Steven Finkelstein, MD, DABR, FACRO: Let’s get into some of the details of the paper. If we look first at the patient characteristics on this study. There were 58 patients with biochemical recurrence of prostate cancer after a definitive primary therapy. What’s that? That’s either surgery or radiation therapy. And both scans were performed within a mean interval of 9.4 days. There wasn’t a great stretch where some new development, some new metastasis, was probably going to happen. A very short interval between the 2 scans. All scans were visualized and analyzed independently on a patient, on a region, and on a lesion-based analysis. All exams were performed in the same medical department using identical scanners. It wasn’t like this place had this kind of scanner [and another place] had a different kind of scanner. The scanners are the same, and the people looking at it are the same. What changed is the 2 different modalities. Louis, do you want to walk through the patient characteristic slide a little?
Louis J. Mazzarelli, MD: One thing that you first have to look at when you look at this paper is that we weren’t dealing with a population that was stratified to a very low PSA [prostate-specific antigen]. This was a wide range of PSA, both at diagnosis and at the time of scan importantly. You had PSAs that varied from a very low 0.2 ng/mL to 230.4 ng/mL. That’s incredibly important from a perspective of understanding the data. We’re not localizing to a very low PSA.

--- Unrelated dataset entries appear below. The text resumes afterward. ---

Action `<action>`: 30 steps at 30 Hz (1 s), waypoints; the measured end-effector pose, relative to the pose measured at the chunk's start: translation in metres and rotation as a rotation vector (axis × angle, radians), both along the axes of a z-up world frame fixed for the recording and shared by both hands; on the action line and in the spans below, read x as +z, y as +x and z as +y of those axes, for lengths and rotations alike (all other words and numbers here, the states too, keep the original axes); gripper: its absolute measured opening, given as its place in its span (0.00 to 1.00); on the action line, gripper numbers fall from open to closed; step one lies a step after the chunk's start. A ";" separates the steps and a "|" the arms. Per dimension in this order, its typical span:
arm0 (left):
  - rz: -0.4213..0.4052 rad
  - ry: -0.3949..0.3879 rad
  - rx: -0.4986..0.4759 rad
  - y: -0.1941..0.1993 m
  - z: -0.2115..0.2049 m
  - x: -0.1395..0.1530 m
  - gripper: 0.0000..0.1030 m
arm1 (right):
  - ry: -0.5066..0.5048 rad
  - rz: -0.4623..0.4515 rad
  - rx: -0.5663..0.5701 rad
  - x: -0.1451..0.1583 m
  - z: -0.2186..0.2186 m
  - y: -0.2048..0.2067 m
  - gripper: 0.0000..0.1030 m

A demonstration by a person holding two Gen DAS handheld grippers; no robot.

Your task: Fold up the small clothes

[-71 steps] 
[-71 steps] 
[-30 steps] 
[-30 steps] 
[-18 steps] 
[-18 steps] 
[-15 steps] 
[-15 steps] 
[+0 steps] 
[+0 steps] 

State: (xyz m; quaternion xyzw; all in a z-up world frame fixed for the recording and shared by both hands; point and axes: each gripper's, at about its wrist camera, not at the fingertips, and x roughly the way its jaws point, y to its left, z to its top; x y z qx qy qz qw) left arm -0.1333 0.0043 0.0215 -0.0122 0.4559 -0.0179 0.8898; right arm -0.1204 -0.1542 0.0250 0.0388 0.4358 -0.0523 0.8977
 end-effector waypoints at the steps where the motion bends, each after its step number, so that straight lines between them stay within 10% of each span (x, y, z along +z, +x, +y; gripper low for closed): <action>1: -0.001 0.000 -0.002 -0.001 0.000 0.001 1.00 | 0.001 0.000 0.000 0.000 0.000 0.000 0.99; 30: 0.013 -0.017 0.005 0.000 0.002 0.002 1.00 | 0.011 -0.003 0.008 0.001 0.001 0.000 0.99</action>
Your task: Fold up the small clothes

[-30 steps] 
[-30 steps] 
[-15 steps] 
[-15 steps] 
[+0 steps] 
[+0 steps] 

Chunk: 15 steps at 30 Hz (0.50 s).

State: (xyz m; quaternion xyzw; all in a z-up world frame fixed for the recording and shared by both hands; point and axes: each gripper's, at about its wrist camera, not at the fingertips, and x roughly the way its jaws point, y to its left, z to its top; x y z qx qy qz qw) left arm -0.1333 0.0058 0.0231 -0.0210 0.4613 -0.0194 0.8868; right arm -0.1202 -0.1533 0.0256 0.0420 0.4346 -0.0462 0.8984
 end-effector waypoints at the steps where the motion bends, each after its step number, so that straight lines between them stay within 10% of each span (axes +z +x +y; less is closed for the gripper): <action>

The other thing that’s interesting is that we have a range of Gleason scores. Among those included were 4 patients who at the time of diagnosis had Gleason 3 disease, which is interesting that they went on to definitive therapy. That’s something that wasn’t clarified in the paper that I’d like to learn a little more about. Otherwise, we have patients who have a Gleason score anywhere from 7 to 10, so presumptively had clinically significant prostate carcinoma.
We had no patients who had metastatic disease. We had patients who at the time of diagnosis had nodal disease, but none who had disease within the bones. That’s important. The other thing that’s important is that, as you mentioned, there’s a difference in how these were treated. The majority of patients were treated with radical prostatectomy and a smaller number of patients were treated with radiation therapy.
Steven Finkelstein, MD, DABR, FACRO: That’s excellent. When I look at some of the patient characteristics, I echo your comments. When you look, typically people are going to present in the recurrent setting or with more advanced disease. There are very few patients who by their Gleason score would be thought of as low risk: classic D’Amico low risk or NCCN [National Comprehensive Cancer Network] low or very low risk. Most of the patients would be felt to be favorable, unfavorable, intermediate risk, or higher. However, some of the nuances you alluded to are still not known. When we look, this group of patients represents that 72% of the patients underwent radical prostatectomy, whereas only 28% underwent radiation therapy.
We know that from the American Cancer Society data that with older men, the overwhelming choice of therapy is radiation therapy at a 3:1 ratio. This doesn’t represent exactly what we’re seeing from a patient characteristics perspective with older men or people with recurrence. This is unique to their experience in Europe.
Let’s go on and talk about localization of positive lesions. Louis, do you want to kick us off about what we’re talking about and how they broke up where a recurrence might be?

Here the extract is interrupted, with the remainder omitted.